TGA thermograms of virus and cells. Solid line represents cells and dashed line represents virus. Measurements (n = 2) were performed under inert atmosphere. The residual mass after pyrolysis consists mostly of char, and was used to estimate the relative carbon content of virus (68%) and amoeba (28%). The error bars represent the standard error of the mean.

Figure 5

Virion production and conversion of biomass (C_1.3 + N_1.9 + O_0.1) as function of infection time. (a) The number of virions were counted in 52 different cells with infection times ranging from non-infected (0 h) to 70 h. The data at 70 hpi should be seen as a more approximate count and is therefore displayed in red. Each blue or red ring corresponds to an individual amoeba, while the solid line shows the average at each infection time. An estimated uncertainty (“Materials and methods”) was calculated for each data point and is indicated by the shadowed area. In addition, the result of end-point dilution titrations (n = 15) is shown at > 100 hpi (black square), including a 95% confidence interval. (b) The conversion of biomass from host to virus is estimated by measuring the X-ray absorption in the virions compared to the whole cell, in 32 X-ray images with sufficient quality. A high estimate (dashed line) is calculated by summing the absorption in the areas in the images marked as virions.

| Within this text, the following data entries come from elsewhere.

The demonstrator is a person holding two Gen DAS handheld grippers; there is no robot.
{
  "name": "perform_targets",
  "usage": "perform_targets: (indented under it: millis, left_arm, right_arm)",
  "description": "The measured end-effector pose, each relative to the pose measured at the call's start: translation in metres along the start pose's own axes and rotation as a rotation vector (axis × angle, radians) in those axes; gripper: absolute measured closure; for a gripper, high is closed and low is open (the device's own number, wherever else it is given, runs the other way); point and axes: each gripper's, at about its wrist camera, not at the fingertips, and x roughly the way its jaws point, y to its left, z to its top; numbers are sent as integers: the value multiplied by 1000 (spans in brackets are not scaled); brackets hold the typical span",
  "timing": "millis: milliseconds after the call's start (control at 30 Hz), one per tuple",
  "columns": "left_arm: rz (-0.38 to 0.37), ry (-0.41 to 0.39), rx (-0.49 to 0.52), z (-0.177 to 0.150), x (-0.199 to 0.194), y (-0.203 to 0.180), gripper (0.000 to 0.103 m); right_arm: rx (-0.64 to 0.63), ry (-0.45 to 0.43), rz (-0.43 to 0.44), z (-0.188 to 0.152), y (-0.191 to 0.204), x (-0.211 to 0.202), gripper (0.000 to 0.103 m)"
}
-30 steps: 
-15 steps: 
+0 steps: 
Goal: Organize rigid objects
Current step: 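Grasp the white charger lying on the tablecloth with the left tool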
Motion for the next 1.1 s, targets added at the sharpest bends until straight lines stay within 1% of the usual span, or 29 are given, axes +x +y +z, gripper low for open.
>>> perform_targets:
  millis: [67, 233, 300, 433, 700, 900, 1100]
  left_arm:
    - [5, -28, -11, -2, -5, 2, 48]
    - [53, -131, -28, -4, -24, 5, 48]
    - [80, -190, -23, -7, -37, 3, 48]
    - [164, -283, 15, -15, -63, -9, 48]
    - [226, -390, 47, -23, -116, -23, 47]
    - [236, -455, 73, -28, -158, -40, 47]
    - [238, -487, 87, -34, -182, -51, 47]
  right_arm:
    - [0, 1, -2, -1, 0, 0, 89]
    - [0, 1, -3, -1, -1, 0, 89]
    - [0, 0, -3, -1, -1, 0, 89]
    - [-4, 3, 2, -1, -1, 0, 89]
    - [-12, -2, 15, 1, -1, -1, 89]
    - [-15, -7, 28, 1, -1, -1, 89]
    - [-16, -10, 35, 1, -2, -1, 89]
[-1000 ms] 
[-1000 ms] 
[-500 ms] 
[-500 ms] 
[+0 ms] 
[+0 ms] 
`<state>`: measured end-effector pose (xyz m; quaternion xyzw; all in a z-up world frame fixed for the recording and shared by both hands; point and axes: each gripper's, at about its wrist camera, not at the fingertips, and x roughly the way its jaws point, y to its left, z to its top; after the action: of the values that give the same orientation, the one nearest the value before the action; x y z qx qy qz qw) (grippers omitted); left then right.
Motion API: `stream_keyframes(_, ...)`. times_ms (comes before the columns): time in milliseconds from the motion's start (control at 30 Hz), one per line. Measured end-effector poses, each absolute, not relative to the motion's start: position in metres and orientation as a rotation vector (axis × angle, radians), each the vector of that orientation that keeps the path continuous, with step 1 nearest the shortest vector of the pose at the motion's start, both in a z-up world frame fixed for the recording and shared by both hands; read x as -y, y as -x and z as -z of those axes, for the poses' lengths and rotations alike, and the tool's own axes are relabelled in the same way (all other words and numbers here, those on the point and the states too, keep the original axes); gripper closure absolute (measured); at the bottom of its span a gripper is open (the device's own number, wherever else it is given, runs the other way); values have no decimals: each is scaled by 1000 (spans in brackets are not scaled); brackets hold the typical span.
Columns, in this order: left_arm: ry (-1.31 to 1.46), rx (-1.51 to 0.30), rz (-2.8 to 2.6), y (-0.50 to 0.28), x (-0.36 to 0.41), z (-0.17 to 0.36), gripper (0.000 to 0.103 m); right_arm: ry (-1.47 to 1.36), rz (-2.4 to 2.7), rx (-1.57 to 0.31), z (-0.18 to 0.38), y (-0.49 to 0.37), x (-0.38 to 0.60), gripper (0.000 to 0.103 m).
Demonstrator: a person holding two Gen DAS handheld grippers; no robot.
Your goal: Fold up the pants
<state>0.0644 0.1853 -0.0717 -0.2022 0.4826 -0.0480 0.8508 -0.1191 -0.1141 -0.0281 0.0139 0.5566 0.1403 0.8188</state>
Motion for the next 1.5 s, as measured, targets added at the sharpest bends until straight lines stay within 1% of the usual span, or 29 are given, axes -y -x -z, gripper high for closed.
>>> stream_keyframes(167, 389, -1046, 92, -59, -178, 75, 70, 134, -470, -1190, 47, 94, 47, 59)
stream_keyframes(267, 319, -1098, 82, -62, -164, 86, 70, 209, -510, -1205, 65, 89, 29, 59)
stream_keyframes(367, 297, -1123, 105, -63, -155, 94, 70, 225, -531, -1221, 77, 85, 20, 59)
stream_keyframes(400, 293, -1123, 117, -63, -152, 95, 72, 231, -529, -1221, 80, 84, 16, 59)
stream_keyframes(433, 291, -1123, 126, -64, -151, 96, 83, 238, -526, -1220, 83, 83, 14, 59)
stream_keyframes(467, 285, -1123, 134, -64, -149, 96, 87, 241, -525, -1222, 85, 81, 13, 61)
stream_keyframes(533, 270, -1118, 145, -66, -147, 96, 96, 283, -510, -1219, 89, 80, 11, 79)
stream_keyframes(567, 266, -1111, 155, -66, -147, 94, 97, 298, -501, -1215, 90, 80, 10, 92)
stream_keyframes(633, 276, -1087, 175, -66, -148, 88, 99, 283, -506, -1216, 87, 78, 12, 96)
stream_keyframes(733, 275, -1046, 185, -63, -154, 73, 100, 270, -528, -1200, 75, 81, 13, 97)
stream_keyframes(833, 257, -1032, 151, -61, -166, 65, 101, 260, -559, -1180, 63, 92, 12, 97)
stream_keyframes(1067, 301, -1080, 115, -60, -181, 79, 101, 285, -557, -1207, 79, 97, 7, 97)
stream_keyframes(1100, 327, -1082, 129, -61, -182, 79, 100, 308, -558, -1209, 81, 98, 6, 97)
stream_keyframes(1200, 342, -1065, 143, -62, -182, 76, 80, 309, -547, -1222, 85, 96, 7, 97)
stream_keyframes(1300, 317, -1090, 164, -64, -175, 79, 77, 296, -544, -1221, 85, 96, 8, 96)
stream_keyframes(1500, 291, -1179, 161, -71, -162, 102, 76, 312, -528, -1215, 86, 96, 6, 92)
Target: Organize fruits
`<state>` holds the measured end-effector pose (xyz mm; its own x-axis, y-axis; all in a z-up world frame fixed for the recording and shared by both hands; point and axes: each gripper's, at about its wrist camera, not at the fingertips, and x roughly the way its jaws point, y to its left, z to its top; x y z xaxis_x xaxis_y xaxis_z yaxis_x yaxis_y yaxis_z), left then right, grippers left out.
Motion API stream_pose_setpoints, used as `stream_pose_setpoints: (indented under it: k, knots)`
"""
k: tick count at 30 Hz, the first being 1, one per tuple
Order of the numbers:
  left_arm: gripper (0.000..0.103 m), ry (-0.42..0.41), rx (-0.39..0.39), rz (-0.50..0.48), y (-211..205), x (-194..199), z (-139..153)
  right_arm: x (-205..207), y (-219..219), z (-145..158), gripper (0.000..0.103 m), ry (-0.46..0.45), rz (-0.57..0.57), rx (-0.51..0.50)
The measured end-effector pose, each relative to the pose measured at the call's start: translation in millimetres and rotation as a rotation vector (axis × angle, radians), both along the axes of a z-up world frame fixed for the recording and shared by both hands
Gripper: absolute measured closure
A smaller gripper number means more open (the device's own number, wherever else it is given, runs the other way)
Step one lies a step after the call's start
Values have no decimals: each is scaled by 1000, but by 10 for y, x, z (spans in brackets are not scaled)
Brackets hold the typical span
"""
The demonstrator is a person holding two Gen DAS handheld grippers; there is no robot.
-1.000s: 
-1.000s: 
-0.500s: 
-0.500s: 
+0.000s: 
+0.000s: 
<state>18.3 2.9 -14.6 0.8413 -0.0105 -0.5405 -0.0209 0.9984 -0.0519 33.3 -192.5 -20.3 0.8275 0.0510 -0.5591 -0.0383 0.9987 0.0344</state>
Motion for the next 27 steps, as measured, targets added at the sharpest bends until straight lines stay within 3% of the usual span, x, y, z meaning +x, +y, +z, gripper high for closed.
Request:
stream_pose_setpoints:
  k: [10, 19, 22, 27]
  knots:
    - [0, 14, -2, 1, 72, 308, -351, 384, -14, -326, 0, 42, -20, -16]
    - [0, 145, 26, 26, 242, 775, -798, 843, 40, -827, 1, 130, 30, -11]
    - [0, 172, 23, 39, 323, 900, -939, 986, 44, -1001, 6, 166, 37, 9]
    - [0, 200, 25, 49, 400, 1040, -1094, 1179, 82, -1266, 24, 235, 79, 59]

A more moderate estimate (solid line) is given by multiplying the average number of counted virions by the typical absorption in a single virion. The conversion given by the end-point dilution titrations, together with TGA, is shown at > 100 hpi. Note that end-point dilution titrations and TGA were performed at 32 °C in PPYG medium containing 20 mM glucose, whereas quantitative analysis of X-ray micrographs were performed at room temperature in PPYG medium containing no glucose.